(Author’s note: If you think you know everything about persistence machines and their threat to operators, you might be surprised by reading the just-released “Breaking the Slot Code,” a book we review this month. You’ll find there’s still a lot to learn. On the other hand, if you’re scratching your head about how and why talk about these games keeps coming up in every meeting, stick with me here.)
Walk the hallways at any gaming conference these days (G2E, IGA, ICE, you name it) and sooner or later somebody’s going to corner you about “persistence” slot machines. It might be the GM from a tribal property in Florida, or a slot director from Nebraska. Doesn’t matter. They all want to know the same two things: “What exactly is a persistence machine – are they good or bad? And what the heck do I do about them?”
Fair questions, both. Let’s start at the beginning.
Back to basics
Every “standard” slot machine you’ve ever played operates on one iron-clad principle: each outcome is completely independent of the one before it. Hit a jackpot on spin number one? You could absolutely hit another one on spin number two. Or you could lose the next hundred in a row. The machine doesn’t know, and it doesn’t care. Given enough handle pulls (statistically the industry uses 10 million), the game performs exactly as programmed. Most machines today are set to return somewhere between 88% and 98% of what’s wagered, leaving the house with a 12% to 2% edge.
That’s the standard model. Predictable. Regulated. And governed only by Luck.
But then there’s another whole category of machines; what the industry calls “variable state” games. And these are anything but standard, which is exactly the problem.
In a variable state game, things change as you play. Specifically, they get better. The prize can grow. The odds can improve. Or, in the most aggressive versions, both happen at once. The longer you “persist” in your play, the more the game rewards you for it. Hence the name.
If you’ve ever watched a kid rack up extra lives and power-ups at Dave & Buster’s or on the video games at the mall arcade, you already understand the concept perfectly. Persistence slots are built on the exact same philosophy; just with real money on the line.
A simple example (bear with me)
I’m going to use dice, because it’s easy to understand this basic game.
Imagine my contest with one, six-sided die. Players bet $1.05 for a chance. Roll a one through five, they lose. Roll a six, and they’ll collect $6. Do the math and you’ve got a 95% payback (5% for the House). Not a bad game and solidly in our favor.
Now start tweaking it.
Bump the jackpot to $7 and suddenly our edge disappears entirely. The player’s payback hits 110% and the casino is now writing checks instead of cashing them.
Or leave the jackpot alone and change the die itself. Add a second “six” (two ways to win instead of one) and the player’s payback shoots to 147.5%. We aren’t just losing; we’re hemorrhaging.
Those are static changes. Now make it variable:
Growing Jackpots. What if that $6 prize climbed by a nickel every time someone rolled without hitting after the first six losing rolls? Six more rolls without a winner and the jackpot sits at $6.30. That’s already break-even. Keep going and the game tips entirely in the player’s favor. Any experienced gambler paying attention would never walk away and would soon win. But the casino has already made its expected profit
Improving Odds. Or flip the script on the die itself. Again, after six losing rolls, for every ten consecutive losing rolls, one more number converts to a “six.” Now imagine a counter on the screen displaying that number openly. Would you leave that game showing “8” rolls without a win”? Of course not. Neither would anyone else.

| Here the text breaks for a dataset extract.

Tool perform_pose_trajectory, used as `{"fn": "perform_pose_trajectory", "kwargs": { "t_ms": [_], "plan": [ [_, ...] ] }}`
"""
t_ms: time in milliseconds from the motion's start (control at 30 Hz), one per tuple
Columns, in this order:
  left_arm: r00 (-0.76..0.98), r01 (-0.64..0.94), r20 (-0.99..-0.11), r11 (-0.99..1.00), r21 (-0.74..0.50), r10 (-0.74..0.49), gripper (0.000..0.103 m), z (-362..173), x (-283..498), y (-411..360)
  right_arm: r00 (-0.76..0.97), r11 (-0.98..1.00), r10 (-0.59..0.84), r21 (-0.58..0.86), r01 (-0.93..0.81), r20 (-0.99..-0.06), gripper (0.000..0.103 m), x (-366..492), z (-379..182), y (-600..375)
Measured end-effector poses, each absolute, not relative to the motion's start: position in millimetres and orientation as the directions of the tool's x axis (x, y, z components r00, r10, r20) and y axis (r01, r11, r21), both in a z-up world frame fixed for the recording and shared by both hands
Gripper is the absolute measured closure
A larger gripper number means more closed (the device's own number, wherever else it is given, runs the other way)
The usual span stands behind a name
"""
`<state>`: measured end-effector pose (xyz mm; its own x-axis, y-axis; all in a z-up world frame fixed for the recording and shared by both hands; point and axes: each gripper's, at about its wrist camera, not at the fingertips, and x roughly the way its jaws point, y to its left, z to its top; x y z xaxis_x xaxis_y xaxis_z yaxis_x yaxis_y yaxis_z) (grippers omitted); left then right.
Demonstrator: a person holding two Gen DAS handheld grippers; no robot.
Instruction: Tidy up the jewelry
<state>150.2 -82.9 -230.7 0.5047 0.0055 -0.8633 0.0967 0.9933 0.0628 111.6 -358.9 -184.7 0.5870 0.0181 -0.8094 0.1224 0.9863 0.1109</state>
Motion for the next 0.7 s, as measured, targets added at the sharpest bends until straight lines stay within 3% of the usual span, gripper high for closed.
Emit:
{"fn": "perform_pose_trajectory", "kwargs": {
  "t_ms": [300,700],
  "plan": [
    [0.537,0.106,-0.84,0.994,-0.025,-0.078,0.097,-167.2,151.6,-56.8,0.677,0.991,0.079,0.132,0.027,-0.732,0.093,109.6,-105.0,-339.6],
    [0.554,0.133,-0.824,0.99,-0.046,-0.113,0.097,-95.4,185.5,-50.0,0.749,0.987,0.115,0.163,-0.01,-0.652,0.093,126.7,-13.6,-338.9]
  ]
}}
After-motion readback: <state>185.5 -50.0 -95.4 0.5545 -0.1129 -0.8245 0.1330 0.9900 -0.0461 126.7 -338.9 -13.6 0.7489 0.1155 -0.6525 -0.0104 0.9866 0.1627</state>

That’s an overly simplified version of what’s happening right now on casino slot floors everywhere.
So why do we have them?
That’s the question I get every time I talk about this. And the answer is pretty simple: players absolutely love them.
More importantly (and this is what can make a slot director go bipolar), these games are extraordinarily profitable before they ever reach that player-positive tipping point. The revenue they generate on the way to that positive state is consistent, predictable, and is generally near the top of your floor metrics. Your analysts and the finance team are not complaining. But strangely, your everyday players are starting to … even though they generally like the games. Discontent is starting to grow.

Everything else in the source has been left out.